(Beginning of INPUT FOR THIS TASK)

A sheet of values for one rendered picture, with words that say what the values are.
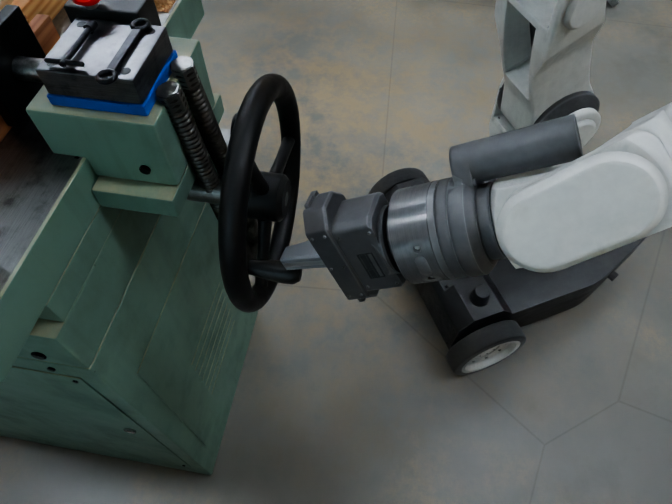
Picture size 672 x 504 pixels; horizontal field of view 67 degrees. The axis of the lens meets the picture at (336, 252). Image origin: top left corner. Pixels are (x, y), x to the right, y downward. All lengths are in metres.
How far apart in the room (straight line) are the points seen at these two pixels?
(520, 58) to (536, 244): 0.70
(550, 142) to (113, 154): 0.42
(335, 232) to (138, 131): 0.22
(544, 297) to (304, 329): 0.64
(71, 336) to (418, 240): 0.40
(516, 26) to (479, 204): 0.61
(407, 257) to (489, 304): 0.86
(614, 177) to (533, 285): 1.03
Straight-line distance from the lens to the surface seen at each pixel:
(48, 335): 0.62
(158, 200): 0.58
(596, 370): 1.54
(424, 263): 0.42
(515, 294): 1.36
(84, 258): 0.63
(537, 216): 0.38
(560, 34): 0.87
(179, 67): 0.57
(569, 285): 1.43
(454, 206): 0.41
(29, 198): 0.60
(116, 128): 0.55
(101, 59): 0.55
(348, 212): 0.46
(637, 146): 0.38
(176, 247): 0.84
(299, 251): 0.51
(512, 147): 0.41
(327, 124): 1.92
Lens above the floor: 1.29
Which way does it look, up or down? 57 degrees down
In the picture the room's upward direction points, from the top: straight up

(End of INPUT FOR THIS TASK)

WHAT TO PRODUCE:
No pictures belong in the copy. Transcribe every entry exactly.

SOLUTION FOR THIS PROBLEM:
A sheet of values for one rendered picture, with words that say what the values are.
Picture size 672 x 504 pixels; horizontal field of view 67 degrees. The axis of the lens meets the picture at (336, 252). Image origin: top left corner. Pixels are (x, y), x to the right, y downward. All lengths are in metres.
How far apart in the room (straight line) are the points seen at these two pixels?
(520, 58) to (536, 244): 0.70
(550, 142) to (113, 154): 0.42
(335, 232) to (138, 131): 0.22
(544, 297) to (304, 329): 0.64
(71, 336) to (418, 240): 0.40
(516, 26) to (479, 204): 0.61
(407, 257) to (489, 304): 0.86
(614, 177) to (533, 285): 1.03
Straight-line distance from the lens to the surface seen at each pixel:
(48, 335): 0.62
(158, 200): 0.58
(596, 370): 1.54
(424, 263): 0.42
(515, 294): 1.36
(84, 258): 0.63
(537, 216): 0.38
(560, 34): 0.87
(179, 67): 0.57
(569, 285): 1.43
(454, 206): 0.41
(29, 198): 0.60
(116, 128): 0.55
(101, 59): 0.55
(348, 212): 0.46
(637, 146): 0.38
(176, 247): 0.84
(299, 251): 0.51
(512, 147): 0.41
(327, 124): 1.92
Lens above the floor: 1.29
Which way does it look, up or down? 57 degrees down
In the picture the room's upward direction points, from the top: straight up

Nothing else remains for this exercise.